(DATASET SECTION Opens)

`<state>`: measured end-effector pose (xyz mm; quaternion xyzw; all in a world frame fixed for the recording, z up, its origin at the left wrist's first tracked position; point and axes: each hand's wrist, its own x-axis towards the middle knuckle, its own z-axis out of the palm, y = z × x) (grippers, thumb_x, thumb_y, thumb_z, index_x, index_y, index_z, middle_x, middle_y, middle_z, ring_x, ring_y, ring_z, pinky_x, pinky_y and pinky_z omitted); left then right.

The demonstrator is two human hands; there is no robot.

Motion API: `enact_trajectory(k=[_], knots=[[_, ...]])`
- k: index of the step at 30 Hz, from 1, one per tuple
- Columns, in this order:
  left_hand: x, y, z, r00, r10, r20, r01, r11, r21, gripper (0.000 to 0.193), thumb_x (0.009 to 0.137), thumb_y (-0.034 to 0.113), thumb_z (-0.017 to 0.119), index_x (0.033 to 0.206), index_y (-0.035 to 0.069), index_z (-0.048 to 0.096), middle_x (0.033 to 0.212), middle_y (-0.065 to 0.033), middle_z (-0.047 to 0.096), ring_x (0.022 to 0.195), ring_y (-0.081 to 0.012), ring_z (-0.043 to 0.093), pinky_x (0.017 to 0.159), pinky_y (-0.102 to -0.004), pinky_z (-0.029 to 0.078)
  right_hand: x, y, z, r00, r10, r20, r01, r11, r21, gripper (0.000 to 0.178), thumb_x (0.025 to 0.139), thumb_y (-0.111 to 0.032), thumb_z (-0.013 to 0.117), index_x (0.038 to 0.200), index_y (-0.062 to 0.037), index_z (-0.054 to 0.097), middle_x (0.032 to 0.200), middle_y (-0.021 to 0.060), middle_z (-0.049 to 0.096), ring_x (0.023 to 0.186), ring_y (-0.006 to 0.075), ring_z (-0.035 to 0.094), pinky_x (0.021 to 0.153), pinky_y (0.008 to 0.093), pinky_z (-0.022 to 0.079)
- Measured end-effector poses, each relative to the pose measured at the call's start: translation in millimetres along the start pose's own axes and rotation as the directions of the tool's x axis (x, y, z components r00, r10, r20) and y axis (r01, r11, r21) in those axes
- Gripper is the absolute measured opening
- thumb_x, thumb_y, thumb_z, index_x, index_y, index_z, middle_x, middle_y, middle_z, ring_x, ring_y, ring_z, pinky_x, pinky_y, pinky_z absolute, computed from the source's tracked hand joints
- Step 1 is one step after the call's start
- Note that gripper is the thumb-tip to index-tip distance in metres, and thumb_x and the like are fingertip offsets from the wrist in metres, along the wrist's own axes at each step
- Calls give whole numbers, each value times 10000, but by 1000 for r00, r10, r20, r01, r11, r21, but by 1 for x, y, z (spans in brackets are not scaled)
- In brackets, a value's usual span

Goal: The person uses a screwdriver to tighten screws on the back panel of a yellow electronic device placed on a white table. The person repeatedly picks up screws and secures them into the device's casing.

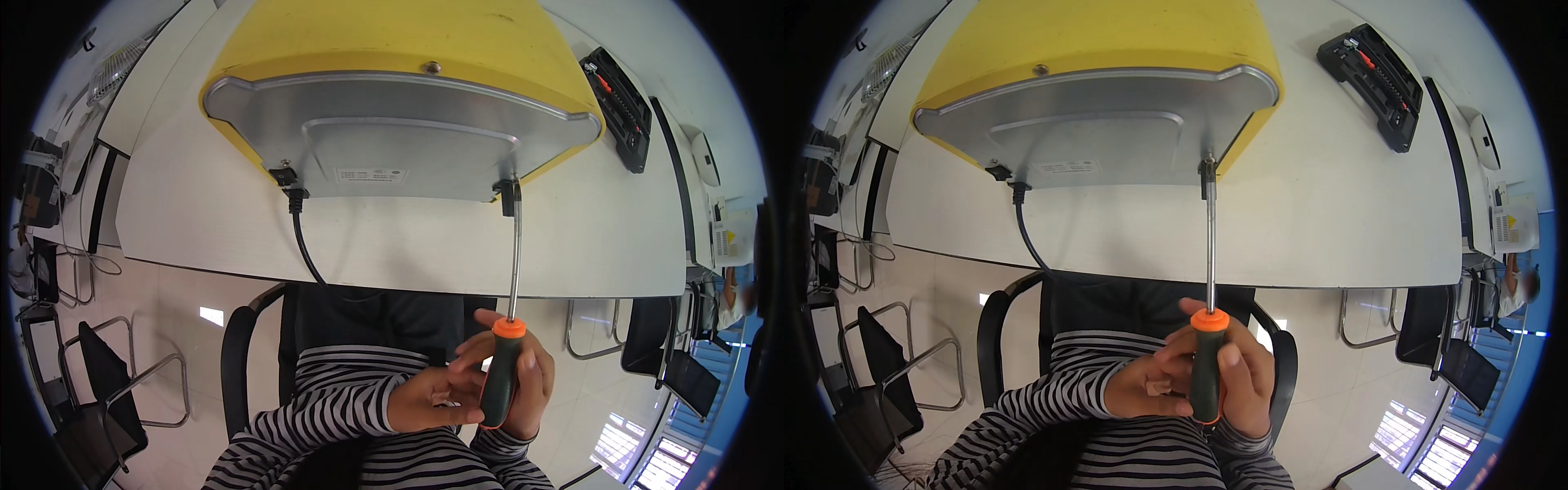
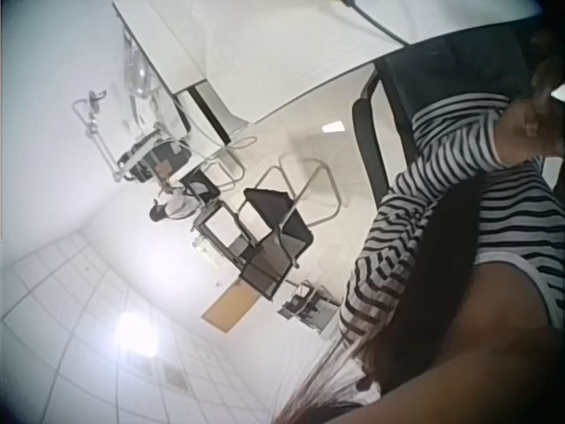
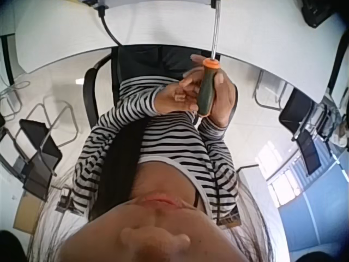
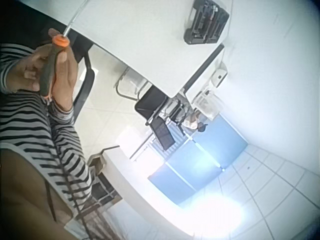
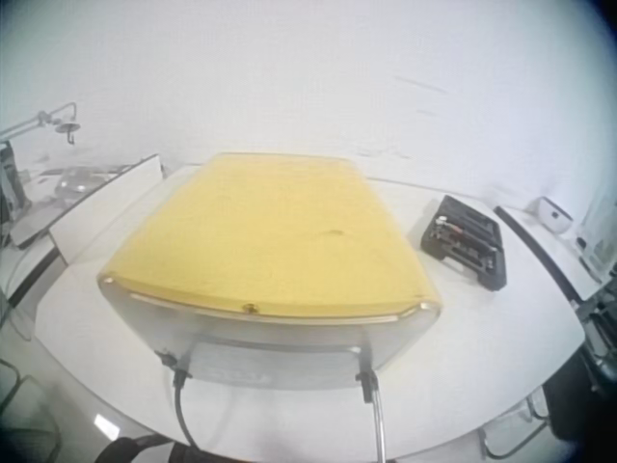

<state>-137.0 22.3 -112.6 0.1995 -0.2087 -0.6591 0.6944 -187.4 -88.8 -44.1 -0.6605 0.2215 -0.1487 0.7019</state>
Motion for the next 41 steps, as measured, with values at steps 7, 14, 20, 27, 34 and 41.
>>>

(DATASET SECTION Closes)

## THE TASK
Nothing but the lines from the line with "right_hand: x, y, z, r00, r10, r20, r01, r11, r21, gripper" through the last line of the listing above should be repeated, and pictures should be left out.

## RESULT OF THE EXERCISE
  right_hand: x, y, z, r00, r10, r20, r01, r11, r21, gripper (0.000 to 0.178), thumb_x (0.025 to 0.139), thumb_y (-0.111 to 0.032), thumb_z (-0.013 to 0.117), index_x (0.038 to 0.200), index_y (-0.062 to 0.037), index_z (-0.054 to 0.097), middle_x (0.032 to 0.200), middle_y (-0.021 to 0.060), middle_z (-0.049 to 0.096), ring_x (0.023 to 0.186), ring_y (-0.006 to 0.075), ring_z (-0.035 to 0.094), pinky_x (0.021 to 0.153), pinky_y (0.008 to 0.093), pinky_z (-0.022 to 0.079)
- Measured end-effector poses, each relative to the pose measured at the call's start: translation in millimetres along the start pose's own axes and rotation as the directions of the tool's x axis (x, y, z components r00, r10, r20) and y axis (r01, r11, r21) in those axes
- Gripper is the absolute measured opening
- thumb_x, thumb_y, thumb_z, index_x, index_y, index_z, middle_x, middle_y, middle_z, ring_x, ring_y, ring_z, pinky_x, pinky_y, pinky_z absolute, computed from the source's tracked hand joints
- Step 1 is one step after the call's start
- Note that gripper is the thumb-tip to index-tip distance in metres, and thumb_x and the like are fingertip offsets from the wrist in metres, along the wrist's own axes at each step
- Calls give whole numbers, each value times 10000, but by 1000 for r00, r10, r20, r01, r11, r21, but by 1 for x, y, z (spans in brackets are not scaled)
- In brackets, a value's usual span

Goal: The person uses a screwdriver to tighten screws on the back panel of a yellow electronic device placed on a white table. The person repeatedly picks up screws and secures them into the device's casing.


<state>-137.0 22.3 -112.6 0.1995 -0.2087 -0.6591 0.6944 -187.4 -88.8 -44.1 -0.6605 0.2215 -0.1487 0.7019</state>
Motion for the next 41 steps, as measured, with values at steps 7, 14, 20, 27, 34 and 41.
>>>

No part of the exercise remains open.